▶ [Assignment]: The answer must consist solely of the lines from the line with "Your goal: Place" to the final line of the data below, reproduced exactly, pictures omitted.

▶ [Data under study]:
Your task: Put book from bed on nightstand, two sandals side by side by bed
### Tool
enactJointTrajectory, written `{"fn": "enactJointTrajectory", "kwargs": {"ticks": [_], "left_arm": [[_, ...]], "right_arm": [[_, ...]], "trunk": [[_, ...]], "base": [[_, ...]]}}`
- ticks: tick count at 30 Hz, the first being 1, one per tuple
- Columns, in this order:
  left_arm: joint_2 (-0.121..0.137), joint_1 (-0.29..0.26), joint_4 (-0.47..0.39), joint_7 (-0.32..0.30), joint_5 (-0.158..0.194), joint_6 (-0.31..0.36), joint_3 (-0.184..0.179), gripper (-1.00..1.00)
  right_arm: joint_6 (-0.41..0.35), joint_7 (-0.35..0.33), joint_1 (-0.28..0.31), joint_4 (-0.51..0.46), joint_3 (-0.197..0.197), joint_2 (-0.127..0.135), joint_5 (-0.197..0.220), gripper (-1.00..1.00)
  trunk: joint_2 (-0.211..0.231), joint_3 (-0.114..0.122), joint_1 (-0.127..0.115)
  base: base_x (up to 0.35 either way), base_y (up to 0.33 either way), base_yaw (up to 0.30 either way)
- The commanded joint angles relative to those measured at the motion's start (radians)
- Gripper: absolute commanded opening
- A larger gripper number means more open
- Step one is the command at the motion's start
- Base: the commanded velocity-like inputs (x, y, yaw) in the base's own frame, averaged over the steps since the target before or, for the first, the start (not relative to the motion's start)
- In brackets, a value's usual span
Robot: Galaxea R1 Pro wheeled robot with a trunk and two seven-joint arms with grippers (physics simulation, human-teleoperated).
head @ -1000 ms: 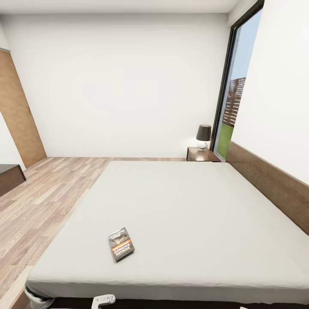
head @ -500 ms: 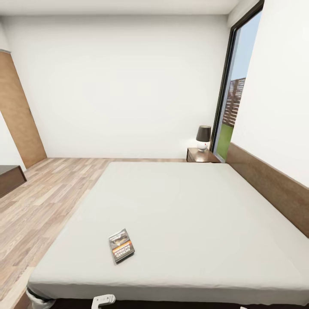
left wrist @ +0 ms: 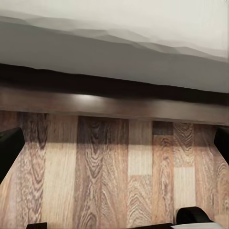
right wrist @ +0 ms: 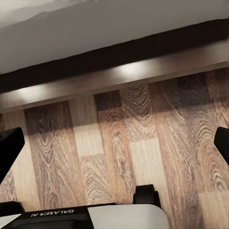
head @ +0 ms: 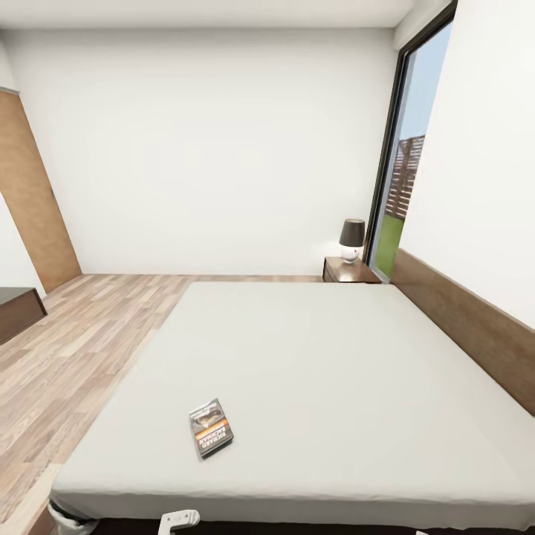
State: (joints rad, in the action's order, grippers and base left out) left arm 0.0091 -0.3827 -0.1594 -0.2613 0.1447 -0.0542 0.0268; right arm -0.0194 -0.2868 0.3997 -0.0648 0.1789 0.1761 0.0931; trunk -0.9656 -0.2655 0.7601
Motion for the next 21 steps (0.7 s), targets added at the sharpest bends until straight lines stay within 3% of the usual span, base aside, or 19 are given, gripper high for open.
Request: {"fn": "enactJointTrajectory", "kwargs": {"ticks": [1, 21], "left_arm": [[0.000, -0.001, 0.002, -0.006, 0.007, -0.001, 0.002, 1.00], [0.002, -0.001, 0.002, 0.008, 0.005, 0.000, 0.001, 1.00]], "right_arm": [[-0.002, -0.005, 0.001, 0.000, 0.002, 0.000, 0.010, 1.00], [-0.002, -0.004, 0.001, 0.000, 0.002, 0.000, 0.010, 1.00]], "trunk": [[0.006, 0.002, -0.004], [0.146, 0.065, -0.081]], "base": [[0.000, 0.000, 0.000], [0.000, 0.000, 0.000]]}}
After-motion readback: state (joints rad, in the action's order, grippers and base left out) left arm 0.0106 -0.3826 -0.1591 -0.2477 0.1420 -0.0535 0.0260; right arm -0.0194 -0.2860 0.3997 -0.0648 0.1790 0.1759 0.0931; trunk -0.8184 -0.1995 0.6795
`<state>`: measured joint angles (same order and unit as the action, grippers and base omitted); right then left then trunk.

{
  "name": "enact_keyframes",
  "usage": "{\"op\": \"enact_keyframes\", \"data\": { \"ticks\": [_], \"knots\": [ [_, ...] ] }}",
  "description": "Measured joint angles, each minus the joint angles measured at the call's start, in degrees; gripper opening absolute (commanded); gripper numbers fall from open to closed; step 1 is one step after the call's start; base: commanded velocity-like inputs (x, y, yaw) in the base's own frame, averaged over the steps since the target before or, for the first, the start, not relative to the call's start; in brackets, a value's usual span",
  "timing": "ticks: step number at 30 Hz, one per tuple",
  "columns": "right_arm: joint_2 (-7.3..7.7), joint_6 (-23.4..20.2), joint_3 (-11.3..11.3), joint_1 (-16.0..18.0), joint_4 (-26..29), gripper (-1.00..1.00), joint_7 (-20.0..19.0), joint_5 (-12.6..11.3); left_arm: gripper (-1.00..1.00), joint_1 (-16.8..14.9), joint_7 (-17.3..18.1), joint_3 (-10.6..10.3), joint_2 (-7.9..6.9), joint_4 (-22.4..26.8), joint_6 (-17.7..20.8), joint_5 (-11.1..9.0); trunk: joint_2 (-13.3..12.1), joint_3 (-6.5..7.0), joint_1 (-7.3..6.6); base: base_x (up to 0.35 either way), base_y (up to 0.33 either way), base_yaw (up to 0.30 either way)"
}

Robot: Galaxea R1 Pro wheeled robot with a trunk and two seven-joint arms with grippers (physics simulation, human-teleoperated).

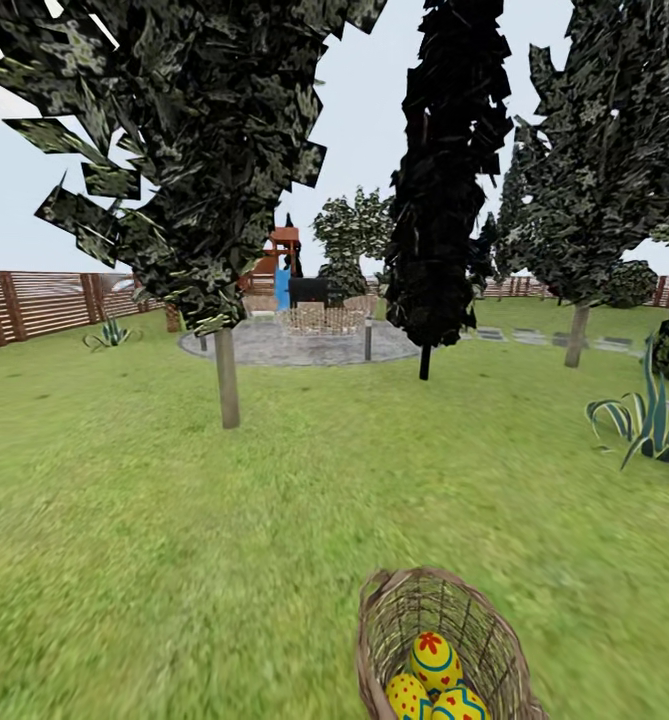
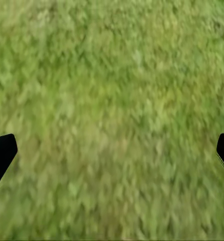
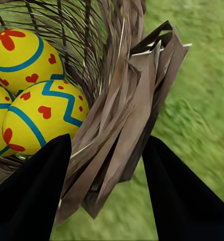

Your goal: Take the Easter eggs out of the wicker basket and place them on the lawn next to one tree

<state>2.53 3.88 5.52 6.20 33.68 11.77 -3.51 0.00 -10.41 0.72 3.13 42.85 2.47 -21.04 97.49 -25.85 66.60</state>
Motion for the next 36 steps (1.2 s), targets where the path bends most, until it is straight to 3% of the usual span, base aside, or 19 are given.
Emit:
{"op": "enact_keyframes", "data": {
  "ticks": [28, 36],
  "knots": [
    [-0.01, 0.0, 0.1, 0.0, 0.1, -1.00, 0.0, 0.0, 1.00, 0.0, 0.0, 0.0, 0.00, 0.0, 0.0, 0.0, 0.0, -0.01, 0.00, 0.328, -0.043, 0.001],
    [-0.08, 0.0, 0.1, 0.0, 0.1, -1.00, 0.1, 0.0, 1.00, 0.0, 0.0, 0.0, 0.00, 0.0, 0.0, 0.0, 0.0, -0.01, 0.00, 0.328, -0.041, 0.191]
  ]
}}
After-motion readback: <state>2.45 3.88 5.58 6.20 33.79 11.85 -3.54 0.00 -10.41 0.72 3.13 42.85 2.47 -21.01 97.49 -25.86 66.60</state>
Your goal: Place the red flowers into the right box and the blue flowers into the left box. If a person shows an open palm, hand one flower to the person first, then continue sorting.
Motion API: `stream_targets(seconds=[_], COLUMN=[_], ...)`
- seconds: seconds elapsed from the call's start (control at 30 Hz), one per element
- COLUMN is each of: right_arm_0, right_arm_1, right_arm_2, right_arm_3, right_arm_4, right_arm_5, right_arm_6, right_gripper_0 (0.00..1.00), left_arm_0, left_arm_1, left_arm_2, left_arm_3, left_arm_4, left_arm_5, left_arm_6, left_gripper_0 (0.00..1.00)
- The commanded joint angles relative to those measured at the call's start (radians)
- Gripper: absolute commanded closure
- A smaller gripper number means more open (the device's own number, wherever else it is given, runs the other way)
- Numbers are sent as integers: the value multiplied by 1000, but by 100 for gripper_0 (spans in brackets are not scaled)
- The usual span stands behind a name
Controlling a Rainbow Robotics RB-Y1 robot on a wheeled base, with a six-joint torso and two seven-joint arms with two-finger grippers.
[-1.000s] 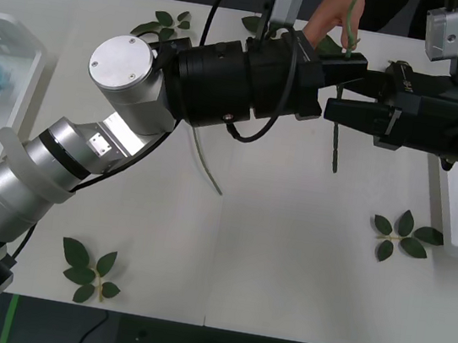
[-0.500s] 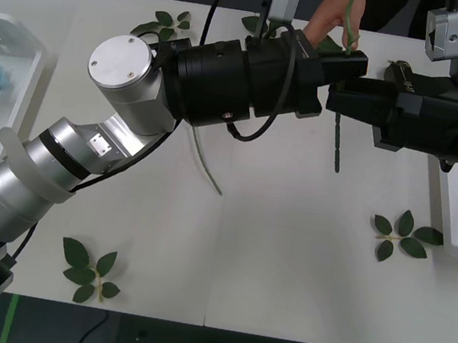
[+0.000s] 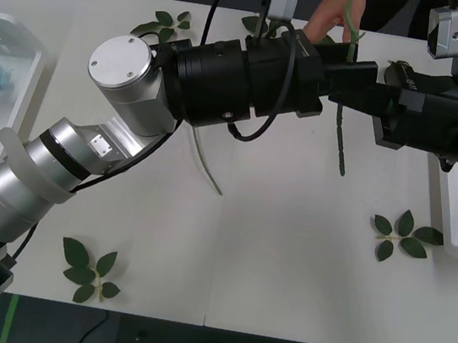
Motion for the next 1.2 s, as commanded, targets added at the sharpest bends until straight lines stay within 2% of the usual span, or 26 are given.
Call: stream_targets(seconds=[0.03, 0.5, 0.63, 0.93, 1.2], right_arm_0=[-26, -8, 6, 6, -2], right_arm_1=[-50, -130, -134, -110, -47], right_arm_2=[5, -1, -23, -32, -31], right_arm_3=[-12, -19, -30, -85, -116], right_arm_4=[-20, -63, -60, 27, 231], right_arm_5=[-4, -53, -128, -403, -642], right_arm_6=[8, 8, 8, 8, 8], right_gripper_0=[100, 100, 100, 100, 100], left_arm_0=[-34, -34, -34, -40, -48], left_arm_1=[6, 9, 9, 18, 30], left_arm_2=[-11, -11, -11, -5, 8], left_arm_3=[-9, -8, -9, -9, -9], left_arm_4=[21, 35, 73, 58, 45], left_arm_5=[7, 7, 7, -19, -19], left_arm_6=[-40, -40, -40, -40, -40], left_gripper_0=[0, 0, 0, 0, 0])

▶ [Task result]:
Your goal: Place the red flowers into the right box and the blue flowers into the left box. If a person shows an open palm, hand one flower to the person first, then continue sorting.
Motion API: `stream_targets(seconds=[_], COLUMN=[_], ...)`
- seconds: seconds elapsed from the call's start (control at 30 Hz), one per element
- COLUMN is each of: right_arm_0, right_arm_1, right_arm_2, right_arm_3, right_arm_4, right_arm_5, right_arm_6, right_gripper_0 (0.00..1.00), left_arm_0, left_arm_1, left_arm_2, left_arm_3, left_arm_4, left_arm_5, left_arm_6, left_gripper_0 (0.00..1.00)
- The commanded joint angles relative to those measured at the call's start (radians)
- Gripper: absolute commanded closure
- A smaller gripper number means more open (the device's own number, wherever else it is given, runs the other way)
- Numbers are sent as integers: the value multiplied by 1000, but by 100 for gripper_0 (spans in brackets are not scaled)
- The usual span stands behind a name
Controlling a Rainbow Robotics RB-Y1 robot on a wheeled base, with a six-joint torso and two seven-joint arms with two-finger grippers.
[-1.000s] 
[-0.500s] 
[+0.000s] 
Motion for the next 1.2 s, as commanded, targets added at the sharpest bends until straight lines stay within 2% of the usual span, or 26 are given.
Call: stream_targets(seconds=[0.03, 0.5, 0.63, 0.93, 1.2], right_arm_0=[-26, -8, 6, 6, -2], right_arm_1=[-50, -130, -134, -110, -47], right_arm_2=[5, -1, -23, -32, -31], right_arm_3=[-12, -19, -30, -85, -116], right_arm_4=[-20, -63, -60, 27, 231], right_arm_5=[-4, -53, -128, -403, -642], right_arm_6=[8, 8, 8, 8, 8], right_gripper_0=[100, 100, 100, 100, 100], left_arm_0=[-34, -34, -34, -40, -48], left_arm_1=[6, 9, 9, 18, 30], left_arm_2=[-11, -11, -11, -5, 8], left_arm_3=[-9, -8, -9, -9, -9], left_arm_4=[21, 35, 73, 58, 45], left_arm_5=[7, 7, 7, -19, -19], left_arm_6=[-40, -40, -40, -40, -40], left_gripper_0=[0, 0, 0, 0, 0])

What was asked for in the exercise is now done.